I did my best to distract my mind over the next few weeks and quite possibly went into complete denial. I was relieved to complete my antivirals, but I knew I was far from being in the clear.
There were labs to be drawn. Several sets over the next year. I knew the first draw would be the most meaningful. And I held my breath in anticipation for the result. There I sat, glaring over the large wooden desk in the occupational health office, waiting to be seen. A few minutes passed, and a stern woman with stiff brown hair entered. I began tapping my foot as I watched her and her grey pantsuit sit down at her desk. This was taking too long. My palms were starting to sweat as I studied her face for cues. She, however, appeared in no rush.
A few minutes of terrifying silence passed. And she finally made eye contact.
“Negative”, she exclaimed.
I loudly exhaled, inwardly collapsing into a pool of welcome relief. I could breathe again. I knew this wouldn’t be the last blood draw. But I also knew it was the best indicator of what the others would also reveal.
I was free.
Or was I?
I left her office that day melancholy, and I couldn’t understand why. I had received a good report. Certainly I should be celebrating. But I didn’t. I wanted to retract, feeling wounded by the entire ordeal.

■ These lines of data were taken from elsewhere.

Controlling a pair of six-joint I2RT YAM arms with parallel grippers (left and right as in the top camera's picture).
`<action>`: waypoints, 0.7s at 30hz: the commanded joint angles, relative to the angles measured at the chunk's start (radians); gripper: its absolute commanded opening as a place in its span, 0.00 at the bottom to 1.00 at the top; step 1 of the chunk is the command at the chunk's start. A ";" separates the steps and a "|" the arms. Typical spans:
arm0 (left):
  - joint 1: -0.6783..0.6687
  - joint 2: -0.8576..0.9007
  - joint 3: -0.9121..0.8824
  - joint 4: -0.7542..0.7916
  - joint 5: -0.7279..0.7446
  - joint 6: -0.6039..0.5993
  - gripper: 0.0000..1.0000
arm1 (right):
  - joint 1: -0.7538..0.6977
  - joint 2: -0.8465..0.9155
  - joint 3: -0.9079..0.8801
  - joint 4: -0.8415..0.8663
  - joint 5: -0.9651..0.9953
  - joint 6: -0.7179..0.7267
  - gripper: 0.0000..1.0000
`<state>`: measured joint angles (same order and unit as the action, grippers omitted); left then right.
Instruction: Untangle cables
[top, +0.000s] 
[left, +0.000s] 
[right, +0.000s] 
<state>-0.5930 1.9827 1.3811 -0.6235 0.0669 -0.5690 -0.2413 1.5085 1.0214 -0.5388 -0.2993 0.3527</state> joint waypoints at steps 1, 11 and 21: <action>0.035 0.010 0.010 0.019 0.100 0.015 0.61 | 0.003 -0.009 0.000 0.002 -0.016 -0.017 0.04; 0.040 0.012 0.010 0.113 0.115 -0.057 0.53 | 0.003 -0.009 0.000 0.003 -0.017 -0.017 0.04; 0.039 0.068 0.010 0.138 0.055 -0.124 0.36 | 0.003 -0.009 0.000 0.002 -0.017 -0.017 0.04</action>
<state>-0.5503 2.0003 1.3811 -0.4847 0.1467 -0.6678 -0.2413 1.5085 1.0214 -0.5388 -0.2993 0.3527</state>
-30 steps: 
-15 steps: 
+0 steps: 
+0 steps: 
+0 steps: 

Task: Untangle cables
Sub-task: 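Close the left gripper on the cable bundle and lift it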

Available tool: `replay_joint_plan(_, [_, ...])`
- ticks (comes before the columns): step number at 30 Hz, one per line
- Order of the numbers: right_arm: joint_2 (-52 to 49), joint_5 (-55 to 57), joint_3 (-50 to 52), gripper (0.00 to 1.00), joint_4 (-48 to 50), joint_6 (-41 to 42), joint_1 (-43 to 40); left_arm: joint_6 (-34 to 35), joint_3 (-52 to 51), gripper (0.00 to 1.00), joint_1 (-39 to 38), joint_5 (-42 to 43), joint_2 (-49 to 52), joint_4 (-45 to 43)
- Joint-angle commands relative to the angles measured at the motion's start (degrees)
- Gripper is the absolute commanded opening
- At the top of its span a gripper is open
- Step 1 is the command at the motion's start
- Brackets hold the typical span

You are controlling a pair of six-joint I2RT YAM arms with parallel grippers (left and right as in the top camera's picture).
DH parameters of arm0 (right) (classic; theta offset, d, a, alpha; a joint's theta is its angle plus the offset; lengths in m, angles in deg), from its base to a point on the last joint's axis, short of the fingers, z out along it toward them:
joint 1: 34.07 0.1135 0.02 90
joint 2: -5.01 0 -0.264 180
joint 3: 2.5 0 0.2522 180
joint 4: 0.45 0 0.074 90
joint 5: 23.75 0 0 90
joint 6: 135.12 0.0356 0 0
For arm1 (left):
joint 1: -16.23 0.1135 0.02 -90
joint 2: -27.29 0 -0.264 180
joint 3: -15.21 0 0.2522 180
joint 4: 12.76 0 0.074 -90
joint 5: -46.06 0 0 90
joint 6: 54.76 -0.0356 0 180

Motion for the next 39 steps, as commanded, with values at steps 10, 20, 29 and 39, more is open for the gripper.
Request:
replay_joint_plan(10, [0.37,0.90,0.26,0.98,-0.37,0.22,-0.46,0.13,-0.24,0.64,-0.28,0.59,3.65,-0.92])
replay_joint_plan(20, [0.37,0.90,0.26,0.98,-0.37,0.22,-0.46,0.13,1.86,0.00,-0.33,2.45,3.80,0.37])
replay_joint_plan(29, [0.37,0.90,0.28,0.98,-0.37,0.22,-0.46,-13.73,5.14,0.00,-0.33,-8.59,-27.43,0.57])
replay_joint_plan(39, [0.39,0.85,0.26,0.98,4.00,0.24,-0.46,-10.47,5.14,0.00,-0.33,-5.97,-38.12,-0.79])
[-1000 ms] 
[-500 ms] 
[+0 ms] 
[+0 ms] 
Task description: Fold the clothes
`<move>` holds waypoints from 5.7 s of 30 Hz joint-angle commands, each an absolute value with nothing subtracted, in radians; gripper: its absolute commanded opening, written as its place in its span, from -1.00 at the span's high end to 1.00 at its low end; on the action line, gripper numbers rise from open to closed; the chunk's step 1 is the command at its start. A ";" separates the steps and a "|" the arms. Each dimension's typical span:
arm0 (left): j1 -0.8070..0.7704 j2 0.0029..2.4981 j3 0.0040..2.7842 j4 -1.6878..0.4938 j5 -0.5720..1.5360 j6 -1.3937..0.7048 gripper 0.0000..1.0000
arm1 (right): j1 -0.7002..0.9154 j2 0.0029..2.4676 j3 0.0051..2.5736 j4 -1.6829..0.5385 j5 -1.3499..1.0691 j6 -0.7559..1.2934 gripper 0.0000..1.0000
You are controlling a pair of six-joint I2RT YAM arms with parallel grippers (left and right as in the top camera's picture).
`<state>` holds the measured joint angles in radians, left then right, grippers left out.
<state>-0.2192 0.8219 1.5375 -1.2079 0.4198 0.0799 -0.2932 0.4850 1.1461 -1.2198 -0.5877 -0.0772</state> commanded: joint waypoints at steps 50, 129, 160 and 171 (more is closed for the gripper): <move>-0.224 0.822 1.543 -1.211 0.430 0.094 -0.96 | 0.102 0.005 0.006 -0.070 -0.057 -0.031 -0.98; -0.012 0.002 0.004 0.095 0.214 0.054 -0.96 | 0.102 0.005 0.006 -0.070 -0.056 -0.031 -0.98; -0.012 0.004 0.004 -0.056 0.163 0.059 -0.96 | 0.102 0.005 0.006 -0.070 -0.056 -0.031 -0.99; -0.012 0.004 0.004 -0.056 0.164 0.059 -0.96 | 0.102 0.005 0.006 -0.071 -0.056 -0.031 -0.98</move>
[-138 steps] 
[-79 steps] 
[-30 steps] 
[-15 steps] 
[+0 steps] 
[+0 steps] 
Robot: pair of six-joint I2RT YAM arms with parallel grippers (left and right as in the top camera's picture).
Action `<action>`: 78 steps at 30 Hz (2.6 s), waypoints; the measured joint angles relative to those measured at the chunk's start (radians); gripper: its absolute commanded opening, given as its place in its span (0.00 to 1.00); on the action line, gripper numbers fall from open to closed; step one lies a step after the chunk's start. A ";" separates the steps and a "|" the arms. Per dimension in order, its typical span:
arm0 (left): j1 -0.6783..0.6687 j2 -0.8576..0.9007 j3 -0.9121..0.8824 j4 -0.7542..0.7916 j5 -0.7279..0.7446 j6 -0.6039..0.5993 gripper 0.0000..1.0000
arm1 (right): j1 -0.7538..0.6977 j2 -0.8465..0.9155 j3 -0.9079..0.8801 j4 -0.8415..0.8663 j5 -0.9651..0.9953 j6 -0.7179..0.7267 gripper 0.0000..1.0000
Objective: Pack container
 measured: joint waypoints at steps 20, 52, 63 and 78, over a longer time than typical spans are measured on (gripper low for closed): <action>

John 13:7 says, “You do not realize what I am doing, but later you will understand”.
Why had I been so quick to white knuckle my way through this whole process when I could have simply left it in his capable hands?
Was my faith so weak and my heart so hard that in fact I believed he could not really be trusted? Or was my faith just all lip service, puppeting what I had heard my entire life?
Oh to have heeded the wise words of Lamentations 3:25, 28, 31-32, which says, “The Lord is good to those whose hope is in him, to the one who seeks him; it is good to wait quietly for the salvation of the Lord…Let him sit alone in silence, for the Lord has laid it on him…For men are not cast off by the Lord forever. Though he brings grief, he will show compassion, so great is his unfailing love.”
Oh, to wait quietly for him. To sit in silence before the Lord.
He will show compassion.
But it would be a while before I learned such lessons. Really learned them. Deep down in my soul learned them.
Even so, he was extending compassion.